В настоящее время нельзя использовать префиксы из диапазонов адресов, выделенных для подсетей внутри виртуальной сети. Поддерживаются только префиксы назначения вне виртуальной сети, например, префиксы подсетей другой сети Yandex Cloud или вашей локальной сети. Кроме того, в таблицах маршрутизации нельзя использовать префиксы link-local адресов — 169.254.0.0/16 и более узкие, например, 169.254.0.0/19.
При создании маршрута в качестве next hop можно указать свободный внутренний IP-адрес, который не привязан ни к одной ВМ. В этом случае маршрут не будет работать, пока не будет запущена ВМ с соответствующим IP-адресом.
Две основных схемы использования статических маршрутов в Yandex Cloud:
- Построение сетевого маршрута до нужного префикса через одну ВМ. В качестве идентификатора ВМ используется внутренний IP-адрес. Подробнее о построении маршрутов между сетью в Yandex Cloud и другими виртуальными или локальными сетями читайте в сценариях использования Маршрутизация с помощью NAT-инстанса и Создание туннеля IPSec VPN.
- Отказоустойчивая схема с маршрутами в нескольких зонах доступности. Вы можете создать ВМ в разных зонах доступности и проложить через них маршруты до одной подсети назначения. Обратите внимание, что к подсетям разных зонах доступности нужно привязывать разные таблицы маршрутизации — в одной таблице не могут находиться маршруты к одинаковым префиксам. При выходе из строя ВМ в одной из зон доступности, связность с подсетью назначения сохранится у ВМ из других зон.

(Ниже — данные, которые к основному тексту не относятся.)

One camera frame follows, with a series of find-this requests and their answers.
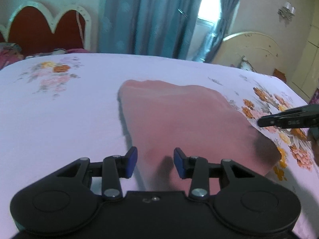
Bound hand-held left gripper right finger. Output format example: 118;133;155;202
174;147;260;201

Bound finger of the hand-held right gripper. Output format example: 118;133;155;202
257;104;319;130

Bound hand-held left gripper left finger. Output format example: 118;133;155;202
51;146;138;201

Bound pink t-shirt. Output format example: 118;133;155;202
117;79;283;193

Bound orange cushion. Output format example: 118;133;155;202
273;68;287;82

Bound cream wardrobe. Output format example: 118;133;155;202
290;22;319;103

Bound patterned pillow with gold trim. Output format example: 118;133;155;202
239;55;255;71

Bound cream round headboard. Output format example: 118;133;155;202
211;31;287;77

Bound floral bed sheet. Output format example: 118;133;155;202
0;52;319;239

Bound tied-back blue curtain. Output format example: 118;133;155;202
199;0;242;64

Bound pink pillow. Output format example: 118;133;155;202
51;47;91;55

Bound window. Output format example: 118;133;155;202
196;0;223;31

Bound wide blue curtain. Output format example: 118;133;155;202
98;0;208;60

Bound red scalloped headboard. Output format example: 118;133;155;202
0;1;93;56

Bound multicoloured floral pillow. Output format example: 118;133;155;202
0;42;26;71

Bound wall lamp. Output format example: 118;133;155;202
277;1;297;22

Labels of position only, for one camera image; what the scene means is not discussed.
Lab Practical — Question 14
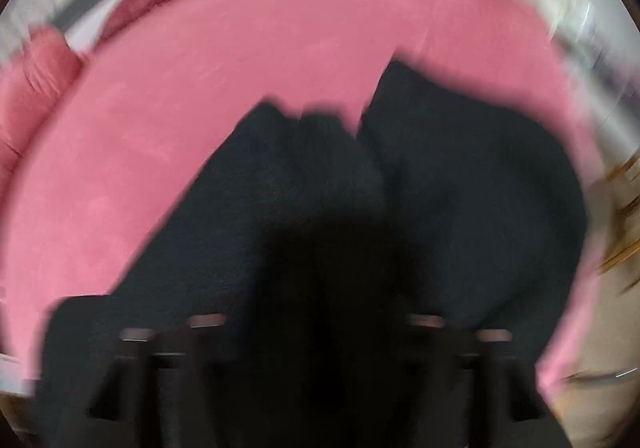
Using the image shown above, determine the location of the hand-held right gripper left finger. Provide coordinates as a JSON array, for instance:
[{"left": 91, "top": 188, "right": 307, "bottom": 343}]
[{"left": 85, "top": 312, "right": 241, "bottom": 448}]

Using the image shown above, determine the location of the yellow wooden furniture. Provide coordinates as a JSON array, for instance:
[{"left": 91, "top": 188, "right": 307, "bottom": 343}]
[{"left": 597, "top": 163, "right": 640, "bottom": 294}]

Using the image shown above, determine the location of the black knit garment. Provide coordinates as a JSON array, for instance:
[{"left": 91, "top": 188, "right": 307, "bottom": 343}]
[{"left": 32, "top": 59, "right": 590, "bottom": 448}]

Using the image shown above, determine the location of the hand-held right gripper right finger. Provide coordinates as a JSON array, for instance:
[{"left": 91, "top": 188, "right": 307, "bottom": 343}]
[{"left": 400, "top": 312, "right": 553, "bottom": 448}]

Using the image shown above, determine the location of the pink bed blanket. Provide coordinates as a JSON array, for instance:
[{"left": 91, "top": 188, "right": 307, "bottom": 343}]
[{"left": 0, "top": 0, "right": 607, "bottom": 401}]

Изменение маршрутов трафика в интернет
Если в префиксе назначения у маршрута из таблицы маршрутизации указан префикс адресов из интернета, то доступ к таким адресам и с таких адресов станет невозможным через публичные IP-адреса ВМ из подсетей, к которым привязана эта таблица.
Например, есть ВМ vm-1 с публичным IP-адресом, подключенная к подсети my-subnet. Если к подсети my-subnet привязать таблицу my-route-table с маршрутом для префикса 0.0.0.0/0 (все адреса) через next hop 10.0.0.5, то доступ через публичный адрес к vm-1 пропадет. Это произойдет потому, что весь трафик в подсеть my-subnet и из нее теперь будет направляться через адрес next hop.
Чтобы сохранить входящую связность с облачными ресурсами через публичный адрес, вы можете вынести ресурсы с публичными адресами в отдельную подсеть.